What is being asked: Each entry below is to be restated word for word, with no pictures carried over.

Given records:
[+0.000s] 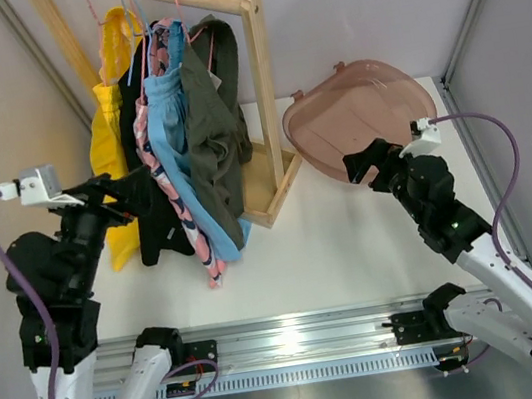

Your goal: Remove the shorts from the hanger

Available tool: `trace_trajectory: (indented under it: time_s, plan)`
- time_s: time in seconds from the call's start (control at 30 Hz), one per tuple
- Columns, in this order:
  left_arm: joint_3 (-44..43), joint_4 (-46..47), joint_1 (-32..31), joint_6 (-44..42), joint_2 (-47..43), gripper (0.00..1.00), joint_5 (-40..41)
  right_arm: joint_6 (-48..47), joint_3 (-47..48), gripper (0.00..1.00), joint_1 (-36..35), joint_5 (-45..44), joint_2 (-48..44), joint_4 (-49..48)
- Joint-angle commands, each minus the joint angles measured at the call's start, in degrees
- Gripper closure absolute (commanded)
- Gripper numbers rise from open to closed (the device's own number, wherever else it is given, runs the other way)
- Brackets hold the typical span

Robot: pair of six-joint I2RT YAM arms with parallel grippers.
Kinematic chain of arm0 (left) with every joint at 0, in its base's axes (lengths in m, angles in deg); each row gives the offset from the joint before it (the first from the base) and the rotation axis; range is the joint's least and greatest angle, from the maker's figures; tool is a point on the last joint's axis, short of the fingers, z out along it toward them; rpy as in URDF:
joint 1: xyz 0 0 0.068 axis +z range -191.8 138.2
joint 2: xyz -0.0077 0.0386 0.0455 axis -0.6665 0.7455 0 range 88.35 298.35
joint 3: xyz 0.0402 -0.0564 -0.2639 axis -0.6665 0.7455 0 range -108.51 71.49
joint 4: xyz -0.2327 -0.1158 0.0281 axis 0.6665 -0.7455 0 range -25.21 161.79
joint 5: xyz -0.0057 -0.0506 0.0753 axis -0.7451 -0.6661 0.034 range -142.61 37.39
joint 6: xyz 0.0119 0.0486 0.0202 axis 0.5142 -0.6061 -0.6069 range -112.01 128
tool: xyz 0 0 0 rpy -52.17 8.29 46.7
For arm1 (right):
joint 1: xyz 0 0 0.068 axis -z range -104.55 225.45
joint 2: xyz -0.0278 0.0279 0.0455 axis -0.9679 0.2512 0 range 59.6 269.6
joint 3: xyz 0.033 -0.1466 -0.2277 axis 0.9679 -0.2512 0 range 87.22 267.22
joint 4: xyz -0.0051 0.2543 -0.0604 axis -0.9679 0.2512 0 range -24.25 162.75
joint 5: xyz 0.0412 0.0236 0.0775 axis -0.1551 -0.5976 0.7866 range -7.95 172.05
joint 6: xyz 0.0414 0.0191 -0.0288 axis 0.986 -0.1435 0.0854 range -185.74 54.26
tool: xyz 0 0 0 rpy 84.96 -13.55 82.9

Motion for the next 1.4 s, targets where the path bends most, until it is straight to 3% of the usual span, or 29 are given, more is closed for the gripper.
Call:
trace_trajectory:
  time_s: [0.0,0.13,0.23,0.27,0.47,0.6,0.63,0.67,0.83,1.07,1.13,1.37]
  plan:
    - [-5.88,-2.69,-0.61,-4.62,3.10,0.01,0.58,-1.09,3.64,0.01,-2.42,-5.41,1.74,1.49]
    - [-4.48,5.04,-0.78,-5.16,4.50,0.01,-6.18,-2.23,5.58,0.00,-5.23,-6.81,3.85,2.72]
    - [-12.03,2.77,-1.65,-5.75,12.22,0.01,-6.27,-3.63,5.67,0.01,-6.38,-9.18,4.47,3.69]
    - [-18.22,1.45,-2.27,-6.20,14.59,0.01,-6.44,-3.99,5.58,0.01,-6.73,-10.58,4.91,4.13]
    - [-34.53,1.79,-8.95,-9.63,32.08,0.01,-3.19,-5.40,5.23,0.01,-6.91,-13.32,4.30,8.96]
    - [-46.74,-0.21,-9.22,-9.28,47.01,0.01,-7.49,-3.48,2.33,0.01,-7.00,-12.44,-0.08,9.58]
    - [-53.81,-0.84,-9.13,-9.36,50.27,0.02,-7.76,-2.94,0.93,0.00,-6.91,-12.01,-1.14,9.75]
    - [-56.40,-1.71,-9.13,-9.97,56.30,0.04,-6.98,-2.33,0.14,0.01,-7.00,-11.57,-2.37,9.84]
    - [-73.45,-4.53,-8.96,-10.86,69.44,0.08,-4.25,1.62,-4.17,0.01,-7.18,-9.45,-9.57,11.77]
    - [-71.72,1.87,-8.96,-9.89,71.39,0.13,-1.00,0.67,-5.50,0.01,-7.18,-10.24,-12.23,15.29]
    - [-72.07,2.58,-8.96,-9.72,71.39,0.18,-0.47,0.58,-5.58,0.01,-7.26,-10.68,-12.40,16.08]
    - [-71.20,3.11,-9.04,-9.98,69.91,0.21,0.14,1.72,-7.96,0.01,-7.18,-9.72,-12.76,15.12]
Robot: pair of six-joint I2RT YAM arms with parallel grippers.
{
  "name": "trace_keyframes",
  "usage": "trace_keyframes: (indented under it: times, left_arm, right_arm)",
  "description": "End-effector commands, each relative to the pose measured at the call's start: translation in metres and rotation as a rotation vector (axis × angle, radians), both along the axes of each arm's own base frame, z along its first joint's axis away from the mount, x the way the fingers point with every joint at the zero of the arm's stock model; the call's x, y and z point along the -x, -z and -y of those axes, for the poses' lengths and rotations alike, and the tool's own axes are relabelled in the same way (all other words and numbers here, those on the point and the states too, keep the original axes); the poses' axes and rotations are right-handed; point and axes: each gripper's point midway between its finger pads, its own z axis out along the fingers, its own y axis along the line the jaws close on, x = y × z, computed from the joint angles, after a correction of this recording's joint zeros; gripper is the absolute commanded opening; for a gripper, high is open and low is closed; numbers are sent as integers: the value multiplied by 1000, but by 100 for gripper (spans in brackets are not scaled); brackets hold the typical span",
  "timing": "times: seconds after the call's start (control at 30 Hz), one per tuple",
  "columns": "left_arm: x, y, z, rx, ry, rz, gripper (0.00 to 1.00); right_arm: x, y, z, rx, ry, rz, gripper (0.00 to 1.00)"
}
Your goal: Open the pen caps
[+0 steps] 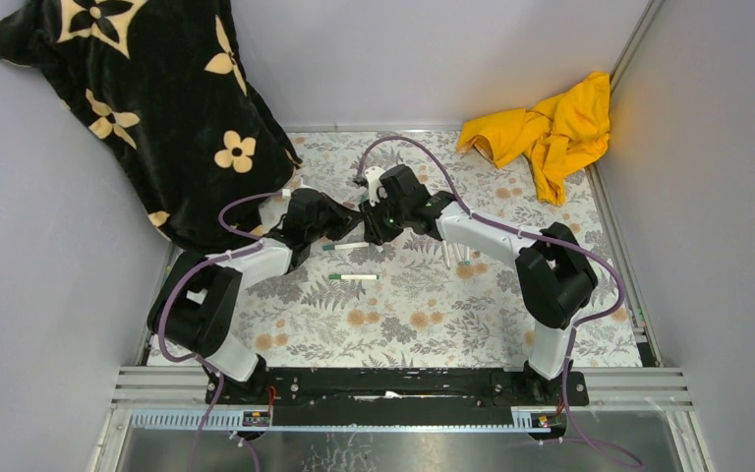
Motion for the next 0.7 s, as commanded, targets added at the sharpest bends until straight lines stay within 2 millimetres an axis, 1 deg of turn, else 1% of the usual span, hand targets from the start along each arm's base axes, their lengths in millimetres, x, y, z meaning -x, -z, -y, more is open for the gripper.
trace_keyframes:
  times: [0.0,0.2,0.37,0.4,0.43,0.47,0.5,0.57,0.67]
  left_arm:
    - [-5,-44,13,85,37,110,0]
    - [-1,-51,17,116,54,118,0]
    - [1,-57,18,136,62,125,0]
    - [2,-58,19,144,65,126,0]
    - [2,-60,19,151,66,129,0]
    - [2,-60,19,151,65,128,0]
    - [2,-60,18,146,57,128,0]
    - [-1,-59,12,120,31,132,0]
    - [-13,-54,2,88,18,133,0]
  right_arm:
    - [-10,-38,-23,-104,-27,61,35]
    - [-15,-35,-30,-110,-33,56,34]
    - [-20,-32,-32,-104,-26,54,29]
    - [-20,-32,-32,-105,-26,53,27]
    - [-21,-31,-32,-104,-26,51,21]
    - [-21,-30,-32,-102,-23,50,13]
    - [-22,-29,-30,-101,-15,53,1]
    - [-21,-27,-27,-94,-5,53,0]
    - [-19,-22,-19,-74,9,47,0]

Reply:
[+0.000s] 

Your goal: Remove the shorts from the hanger

Available tool: `trace_trajectory: (indented under it: time_s, plan)`
- time_s: time in seconds from the call's start (control at 30 Hz), one per tuple
- Columns, in this order:
  left_arm: joint_3 (-44..43), joint_4 (-46..47), joint_1 (-32..31), joint_6 (-44..42), joint_2 (-47..43), gripper (0.00..1.00), joint_5 (-40..41)
  right_arm: joint_6 (-48..47), joint_3 (-47..48), gripper (0.00..1.00), joint_1 (-36..35), joint_5 (-45..44), joint_2 (-48..44), joint_4 (-49..48)
- Joint-angle commands, each minus the joint angles measured at the call's start, in degrees
- Gripper closure absolute (commanded)
- Gripper numbers rise from open to closed (the device's own number, wherever else it is given, runs the other way)
- Brackets hold the typical span

Robot: pair of six-joint I2RT YAM arms with parallel grippers.
Kinematic chain of arm0 (left) with every joint at 0, in its base's axes (lengths in m, angles in deg); each row gives the offset from the joint before it (the first from the base) and the rotation axis; range is the joint's least and greatest angle, from the maker's figures; tool is a point on the last joint's axis, short of the fingers, z out along it toward them; rpy as in URDF:
joint 1: xyz 0 0 0.068 axis +z range -191.8 138.2
joint 2: xyz -0.0077 0.0386 0.0455 axis -0.6665 0.7455 0 range 88.35 298.35
joint 3: xyz 0.0402 -0.0564 -0.2639 axis -0.6665 0.7455 0 range -108.51 71.49
joint 4: xyz -0.2327 -0.1158 0.0281 axis 0.6665 -0.7455 0 range -25.21 161.79
joint 5: xyz -0.0057 -0.0506 0.0753 axis -0.7451 -0.6661 0.034 range -142.61 37.39
joint 6: xyz 0.0119 0.0486 0.0202 axis 0.5142 -0.6061 -0.6069 range -112.01 128
tool: xyz 0 0 0 rpy -52.17 8.29 46.7
For arm1 (right):
joint 1: xyz 0 0 0.068 axis -z range -104.55 225.45
joint 2: xyz -0.0278 0.0279 0.0455 axis -0.9679 0.2512 0 range 59.6 269.6
joint 3: xyz 0.033 -0.1466 -0.2277 axis 0.9679 -0.2512 0 range 87.22 267.22
joint 4: xyz -0.0051 0.2543 -0.0604 axis -0.9679 0.2512 0 range -24.25 162.75
joint 5: xyz 0.0412 0.0236 0.0775 axis -0.1551 -0.5976 0.7866 range -7.95 172.05
joint 6: xyz 0.0414 0.0191 -0.0288 axis 0.986 -0.1435 0.0854 range -185.74 54.26
tool: xyz 0 0 0 rpy 84.96 -13.55 82.9

Motion for the next 1.4 s, targets where the path bends most, until it is straight to 3% of the usual span, or 29 are given, more is closed for the gripper.
Call:
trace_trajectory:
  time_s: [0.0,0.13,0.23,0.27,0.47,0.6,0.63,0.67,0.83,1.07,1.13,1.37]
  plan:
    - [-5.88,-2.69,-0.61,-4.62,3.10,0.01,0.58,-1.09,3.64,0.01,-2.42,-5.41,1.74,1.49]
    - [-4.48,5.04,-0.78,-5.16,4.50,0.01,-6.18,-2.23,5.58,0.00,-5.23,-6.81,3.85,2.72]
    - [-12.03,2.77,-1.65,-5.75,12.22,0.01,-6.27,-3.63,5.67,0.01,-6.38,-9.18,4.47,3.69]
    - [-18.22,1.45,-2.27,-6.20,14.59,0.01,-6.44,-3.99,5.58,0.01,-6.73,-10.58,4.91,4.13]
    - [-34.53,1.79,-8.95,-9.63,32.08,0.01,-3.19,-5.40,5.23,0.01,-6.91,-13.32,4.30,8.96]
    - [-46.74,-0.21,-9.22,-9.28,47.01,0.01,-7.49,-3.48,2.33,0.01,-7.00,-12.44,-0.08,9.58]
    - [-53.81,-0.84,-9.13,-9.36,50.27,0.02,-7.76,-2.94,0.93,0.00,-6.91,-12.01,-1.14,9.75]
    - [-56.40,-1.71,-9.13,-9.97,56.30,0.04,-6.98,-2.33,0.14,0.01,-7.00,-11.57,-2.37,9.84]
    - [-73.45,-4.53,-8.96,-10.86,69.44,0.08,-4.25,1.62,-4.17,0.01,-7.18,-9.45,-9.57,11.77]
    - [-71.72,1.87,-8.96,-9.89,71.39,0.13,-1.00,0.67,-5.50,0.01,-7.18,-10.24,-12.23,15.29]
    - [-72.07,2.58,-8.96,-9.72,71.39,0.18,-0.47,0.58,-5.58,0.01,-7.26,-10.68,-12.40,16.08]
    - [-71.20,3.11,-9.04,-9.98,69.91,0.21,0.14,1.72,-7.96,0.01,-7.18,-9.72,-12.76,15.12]
Robot: pair of six-joint I2RT YAM arms with parallel grippers.
{
  "name": "trace_keyframes",
  "usage": "trace_keyframes: (indented under it: times, left_arm, right_arm)",
  "description": "End-effector commands, each relative to the pose measured at the call's start: translation in metres and rotation as a rotation vector (axis × angle, radians), both along the axes of each arm's own base frame, z along its first joint's axis away from the mount, x the way the fingers point with every joint at the zero of the arm's stock model; the call's x, y and z point along the -x, -z and -y of those axes, for the poses' lengths and rotations alike, and the tool's own axes are relabelled in the same way (all other words and numbers here, those on the point and the states too, keep the original axes); the poses' axes and rotations are right-handed; point and axes: each gripper's point midway between its finger pads, its own z axis out along the fingers, its own y axis along the line the jaws close on, x = y × z, computed from the joint angles, after a correction of this recording's joint zeros; gripper is the absolute commanded opening; for a gripper, high is open and low is closed; numbers are sent as integers: the value multiplied by 1000, but by 100 for gripper (spans in brackets are not scaled); brackets hold the typical span",
  "timing": "times: seconds after the call's start (control at 30 Hz), one per tuple",
  "columns": "left_arm: x, y, z, rx, ry, rz, gripper (0.00 to 1.00); right_arm: x, y, z, rx, ry, rz, gripper (0.00 to 1.00)"
}
Your goal: Open the pen caps
[+0 steps] 
Motion for the next 0.7 s, as commanded, targets added at the sharpest bends until straight lines stay within 2 millimetres an axis, 1 deg of turn, else 1% of the usual span, hand targets from the start along each arm's base axes, their lengths in millimetres, x, y, z meaning -x, -z, -y, more is open for the gripper.
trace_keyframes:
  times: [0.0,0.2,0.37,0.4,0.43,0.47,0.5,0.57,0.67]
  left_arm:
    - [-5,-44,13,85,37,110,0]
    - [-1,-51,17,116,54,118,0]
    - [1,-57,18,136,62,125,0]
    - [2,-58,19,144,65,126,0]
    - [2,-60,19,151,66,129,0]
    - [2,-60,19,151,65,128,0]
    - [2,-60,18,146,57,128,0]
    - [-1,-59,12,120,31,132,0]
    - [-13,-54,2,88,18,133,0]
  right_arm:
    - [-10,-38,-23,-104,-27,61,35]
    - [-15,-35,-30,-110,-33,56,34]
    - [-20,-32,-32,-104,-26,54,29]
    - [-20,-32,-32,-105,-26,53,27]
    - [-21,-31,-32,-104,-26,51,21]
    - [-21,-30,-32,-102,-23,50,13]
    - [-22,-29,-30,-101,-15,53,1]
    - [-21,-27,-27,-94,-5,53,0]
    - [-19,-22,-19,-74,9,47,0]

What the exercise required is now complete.